Cell sorting was conducted three days in a row to collect replicates, using twenty 3 months old adults from the Tg(sox2::GFP) line73 on each day. Brains were dissected in Ringer’s solution. The telencephalon was separated from the midbrain and the olfactory bulbs were removed. The two hemispheres were separated and cut along the boundary between pallium and subpallium to enrich for pallial cells. Cell dissociation was carried out according to74 Briefly, brains were dissected in petri dishes filled with Ringer solution and placed on ice. They were cut into small pieces and collected in 1.5 mL tubes containing 1 mL 4 °C Ringer solution. The Ringer solution was removed and replaced with 500 µL FACSMax cell dissociation solution and incubated at 30 °C for 5 min. Afterwards dissociation was completed by pushing the resulting solution through a 40 µm cell-strainer and recovered in 10 mL ice cold PBS 1X solution in a new 15 mL tube. Dissociated cells in PBS were centrifuged at 400 g for 5 min at 4 °C and the supernatant was replaced with an appropriate volume of PBS to proceed with FACS. Cells were then sorted on a FACSAria III. We used forward and side scatter and DAPI staining to distinguish live cells from debris and sorted cells on their GFP levels to enrich for sox2-expressing cells while still including GFP negative cells to not miss any relevant population. After sorting, encapsulation of cells and reverse transcription was immediately performed using the 10x Chromium Controller and Chromium Single Cell 3’ Kit v2 and then immediately frozen at -80 °C until all replicates had been collected.

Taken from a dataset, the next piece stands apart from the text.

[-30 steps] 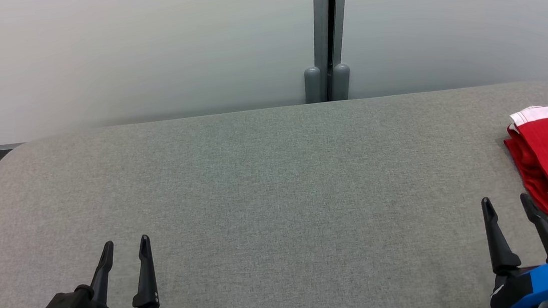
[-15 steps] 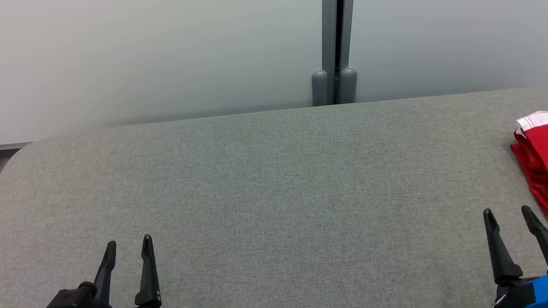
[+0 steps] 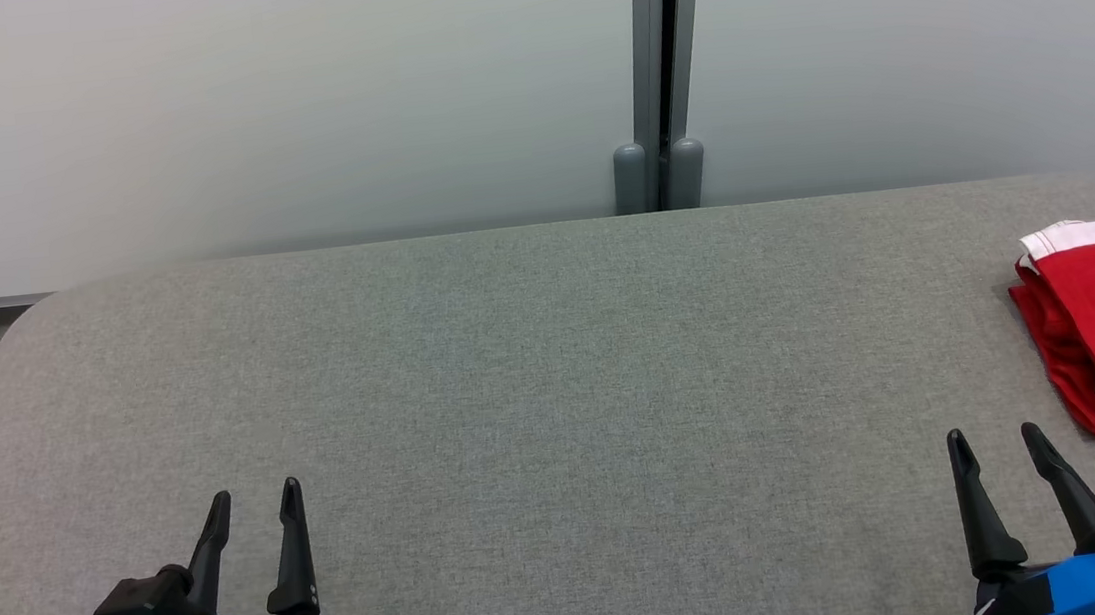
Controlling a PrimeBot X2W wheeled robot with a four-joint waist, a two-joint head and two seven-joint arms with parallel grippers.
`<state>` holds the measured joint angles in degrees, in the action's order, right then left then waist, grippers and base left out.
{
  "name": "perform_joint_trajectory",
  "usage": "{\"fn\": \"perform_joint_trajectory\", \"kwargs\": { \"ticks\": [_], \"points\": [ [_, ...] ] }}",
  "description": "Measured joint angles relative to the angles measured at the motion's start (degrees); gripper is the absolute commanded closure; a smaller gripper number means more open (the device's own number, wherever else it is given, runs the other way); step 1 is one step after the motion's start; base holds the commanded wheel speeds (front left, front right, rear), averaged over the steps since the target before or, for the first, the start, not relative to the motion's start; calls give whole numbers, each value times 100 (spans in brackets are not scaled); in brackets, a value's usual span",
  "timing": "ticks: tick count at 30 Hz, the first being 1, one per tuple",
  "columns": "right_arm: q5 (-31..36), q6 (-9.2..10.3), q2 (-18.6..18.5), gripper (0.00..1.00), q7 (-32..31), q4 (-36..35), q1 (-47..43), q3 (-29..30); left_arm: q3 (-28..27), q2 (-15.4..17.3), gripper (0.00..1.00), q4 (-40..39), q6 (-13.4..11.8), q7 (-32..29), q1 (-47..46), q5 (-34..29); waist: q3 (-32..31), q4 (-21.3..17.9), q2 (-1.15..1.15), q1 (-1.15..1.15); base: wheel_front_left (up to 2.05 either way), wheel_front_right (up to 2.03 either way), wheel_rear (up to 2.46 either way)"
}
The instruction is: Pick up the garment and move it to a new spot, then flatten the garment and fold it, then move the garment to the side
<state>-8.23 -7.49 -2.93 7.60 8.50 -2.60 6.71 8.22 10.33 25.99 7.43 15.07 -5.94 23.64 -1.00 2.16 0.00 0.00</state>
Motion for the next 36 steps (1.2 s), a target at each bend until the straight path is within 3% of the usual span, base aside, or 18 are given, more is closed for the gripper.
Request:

Library preparation and sequencing

After reverse transcription all replicates were processed in parallel with the v2 Kit. After barcoding libraries were pooled and split over multiple lines of a HiSeqX and sequenced at a depth over 100k reads per cell using 2 × 150 paired-end kits with the following sequencing read recommendation Number of Cycles: 26 cycles Read1 for cell barcode and UMI, 8 cycles I7 index for sample index and 98 cycles Read 2 for the transcript. This yielded a saturation above 95% for all libraries.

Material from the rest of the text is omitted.